Towards transistor-based quantum computing

TL;DR

This paper introduces a novel quantum computing architecture using teleportation-based transistors called "telesistors" that leverage symmetry-protected topological order for noise suppression and high-fidelity gates.

Contribution

It proposes a universal quantum computing architecture based on topologically protected quantum transistors, enabling fault-tolerance with low overhead.

Findings

Telesistors are ground states of systems with symmetry-protected topological order.

They suppress certain noises and enable high-fidelity Clifford gates without active error correction.

The architecture is feasible with current technology and offers advantages in modularity and integration.

Abstract

In this work, we propose and study in depth a universal quantum computing architecture based on a quantum construction of transistors.

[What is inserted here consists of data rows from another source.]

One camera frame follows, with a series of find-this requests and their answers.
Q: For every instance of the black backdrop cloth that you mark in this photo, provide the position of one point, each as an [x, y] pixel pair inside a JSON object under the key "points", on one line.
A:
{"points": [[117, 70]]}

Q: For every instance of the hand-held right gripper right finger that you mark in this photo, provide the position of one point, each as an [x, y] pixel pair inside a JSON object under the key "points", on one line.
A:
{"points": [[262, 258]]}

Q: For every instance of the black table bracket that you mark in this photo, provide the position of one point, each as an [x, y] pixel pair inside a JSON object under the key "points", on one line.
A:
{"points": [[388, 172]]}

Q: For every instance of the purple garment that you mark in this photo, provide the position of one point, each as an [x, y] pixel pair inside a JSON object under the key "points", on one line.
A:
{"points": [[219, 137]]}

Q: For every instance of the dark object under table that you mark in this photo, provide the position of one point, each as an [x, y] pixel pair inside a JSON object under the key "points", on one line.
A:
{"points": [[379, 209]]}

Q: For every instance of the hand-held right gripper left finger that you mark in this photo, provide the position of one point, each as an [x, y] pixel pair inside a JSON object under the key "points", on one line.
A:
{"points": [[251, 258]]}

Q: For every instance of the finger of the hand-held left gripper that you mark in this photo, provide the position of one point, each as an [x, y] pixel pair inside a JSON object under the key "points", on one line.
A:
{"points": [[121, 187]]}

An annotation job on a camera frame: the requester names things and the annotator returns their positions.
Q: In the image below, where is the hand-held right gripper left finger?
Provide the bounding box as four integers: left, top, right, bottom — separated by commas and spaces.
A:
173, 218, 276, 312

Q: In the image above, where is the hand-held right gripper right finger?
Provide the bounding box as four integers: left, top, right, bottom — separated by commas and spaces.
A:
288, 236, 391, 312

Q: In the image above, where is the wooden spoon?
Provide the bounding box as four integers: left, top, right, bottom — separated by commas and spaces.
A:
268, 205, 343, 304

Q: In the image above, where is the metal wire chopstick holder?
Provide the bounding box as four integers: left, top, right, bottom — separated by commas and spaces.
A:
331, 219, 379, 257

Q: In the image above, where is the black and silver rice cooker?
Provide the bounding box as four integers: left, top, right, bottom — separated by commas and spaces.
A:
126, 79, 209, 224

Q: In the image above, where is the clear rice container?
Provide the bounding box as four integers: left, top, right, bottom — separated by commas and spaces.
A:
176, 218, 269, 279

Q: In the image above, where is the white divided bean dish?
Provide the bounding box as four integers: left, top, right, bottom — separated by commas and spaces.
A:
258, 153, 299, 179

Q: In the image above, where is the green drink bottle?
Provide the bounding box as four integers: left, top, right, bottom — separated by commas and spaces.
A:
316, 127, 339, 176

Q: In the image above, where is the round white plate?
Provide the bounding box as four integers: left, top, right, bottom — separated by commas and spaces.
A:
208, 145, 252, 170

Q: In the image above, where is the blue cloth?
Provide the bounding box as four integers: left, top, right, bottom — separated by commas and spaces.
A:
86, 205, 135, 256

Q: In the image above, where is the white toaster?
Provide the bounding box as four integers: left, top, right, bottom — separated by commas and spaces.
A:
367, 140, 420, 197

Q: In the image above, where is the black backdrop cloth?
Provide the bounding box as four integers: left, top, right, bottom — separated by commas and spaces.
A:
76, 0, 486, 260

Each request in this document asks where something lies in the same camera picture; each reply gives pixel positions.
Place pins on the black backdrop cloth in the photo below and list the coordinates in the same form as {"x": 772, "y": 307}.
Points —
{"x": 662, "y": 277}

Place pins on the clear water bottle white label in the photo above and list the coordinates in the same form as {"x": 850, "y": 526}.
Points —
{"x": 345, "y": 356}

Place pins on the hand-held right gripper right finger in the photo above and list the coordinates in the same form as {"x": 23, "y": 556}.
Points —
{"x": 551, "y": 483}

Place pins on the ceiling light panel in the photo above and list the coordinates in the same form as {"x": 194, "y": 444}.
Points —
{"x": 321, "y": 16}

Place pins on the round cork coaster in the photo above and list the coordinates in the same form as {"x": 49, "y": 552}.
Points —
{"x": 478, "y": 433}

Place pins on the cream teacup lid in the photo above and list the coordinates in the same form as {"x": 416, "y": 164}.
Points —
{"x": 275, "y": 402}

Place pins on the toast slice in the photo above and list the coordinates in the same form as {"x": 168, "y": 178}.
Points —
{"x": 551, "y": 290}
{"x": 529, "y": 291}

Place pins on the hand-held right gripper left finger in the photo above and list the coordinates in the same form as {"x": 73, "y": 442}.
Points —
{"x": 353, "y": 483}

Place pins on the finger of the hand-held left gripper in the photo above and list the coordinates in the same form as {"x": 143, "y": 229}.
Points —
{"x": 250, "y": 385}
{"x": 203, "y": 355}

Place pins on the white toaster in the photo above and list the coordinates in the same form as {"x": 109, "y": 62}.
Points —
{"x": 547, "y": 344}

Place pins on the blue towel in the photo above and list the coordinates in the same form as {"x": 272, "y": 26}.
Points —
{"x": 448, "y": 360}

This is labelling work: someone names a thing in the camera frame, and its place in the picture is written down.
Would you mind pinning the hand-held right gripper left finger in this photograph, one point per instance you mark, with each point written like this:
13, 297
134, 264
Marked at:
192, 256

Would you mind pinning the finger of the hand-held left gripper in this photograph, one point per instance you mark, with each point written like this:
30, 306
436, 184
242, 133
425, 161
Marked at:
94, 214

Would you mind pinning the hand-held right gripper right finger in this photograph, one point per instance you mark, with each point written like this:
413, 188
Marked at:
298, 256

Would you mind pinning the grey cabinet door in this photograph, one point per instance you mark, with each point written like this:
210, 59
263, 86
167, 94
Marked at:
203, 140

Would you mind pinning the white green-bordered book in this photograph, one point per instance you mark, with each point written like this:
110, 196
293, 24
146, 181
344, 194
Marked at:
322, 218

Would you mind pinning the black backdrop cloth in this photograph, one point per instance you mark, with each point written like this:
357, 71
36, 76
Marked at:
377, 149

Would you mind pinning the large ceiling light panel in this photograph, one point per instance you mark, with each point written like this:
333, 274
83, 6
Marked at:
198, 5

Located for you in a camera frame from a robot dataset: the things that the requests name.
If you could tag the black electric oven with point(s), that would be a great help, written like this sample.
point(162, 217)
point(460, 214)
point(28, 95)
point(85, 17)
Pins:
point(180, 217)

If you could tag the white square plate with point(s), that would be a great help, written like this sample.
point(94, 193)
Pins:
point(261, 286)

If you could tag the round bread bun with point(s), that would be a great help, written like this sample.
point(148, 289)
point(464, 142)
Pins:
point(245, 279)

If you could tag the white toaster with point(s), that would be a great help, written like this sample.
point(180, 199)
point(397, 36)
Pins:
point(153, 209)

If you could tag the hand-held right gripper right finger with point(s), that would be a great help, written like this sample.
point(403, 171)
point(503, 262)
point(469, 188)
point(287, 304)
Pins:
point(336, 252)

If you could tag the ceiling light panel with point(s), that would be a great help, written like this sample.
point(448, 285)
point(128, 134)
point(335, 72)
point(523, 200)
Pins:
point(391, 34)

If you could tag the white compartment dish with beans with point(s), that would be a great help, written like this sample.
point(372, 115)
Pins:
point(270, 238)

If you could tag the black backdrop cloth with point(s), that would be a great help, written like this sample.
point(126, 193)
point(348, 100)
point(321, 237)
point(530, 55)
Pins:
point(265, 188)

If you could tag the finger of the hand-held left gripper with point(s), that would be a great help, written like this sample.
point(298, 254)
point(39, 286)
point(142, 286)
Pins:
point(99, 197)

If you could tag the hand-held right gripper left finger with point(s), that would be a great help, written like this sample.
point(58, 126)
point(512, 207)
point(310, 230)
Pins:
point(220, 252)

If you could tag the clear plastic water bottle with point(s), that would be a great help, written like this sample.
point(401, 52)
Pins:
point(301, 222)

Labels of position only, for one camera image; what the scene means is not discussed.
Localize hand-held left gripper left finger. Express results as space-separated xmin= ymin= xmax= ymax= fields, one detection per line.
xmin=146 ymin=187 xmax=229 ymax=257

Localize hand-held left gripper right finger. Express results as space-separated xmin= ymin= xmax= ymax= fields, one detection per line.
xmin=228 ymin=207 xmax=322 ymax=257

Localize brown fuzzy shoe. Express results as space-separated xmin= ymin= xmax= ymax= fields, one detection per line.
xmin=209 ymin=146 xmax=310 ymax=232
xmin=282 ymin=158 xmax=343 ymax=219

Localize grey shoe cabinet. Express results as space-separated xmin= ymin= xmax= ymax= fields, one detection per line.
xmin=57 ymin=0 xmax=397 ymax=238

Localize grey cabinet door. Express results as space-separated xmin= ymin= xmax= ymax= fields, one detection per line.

Our teleportation-based quantum transistors, called ``telesistors'', are ground states of systems with symmetry-protected topological order, hence suppress certain noises and provide high-fidelity Clifford gates without the need for active error correction. This physical protection, quantified by the string order parameters, serves as a low-overhead foundation upon which conventional fault-tolerant encoding (e.g., with stabilizer codes) can be built to achieve universal quantum computation. This architecture shows rich connections with current known architectures, and some desirable merits especially compared with the qubit-based circuits regarding modularity, integration, and program storage. Our study shows that it is plausible to realize it with current technology in the near future.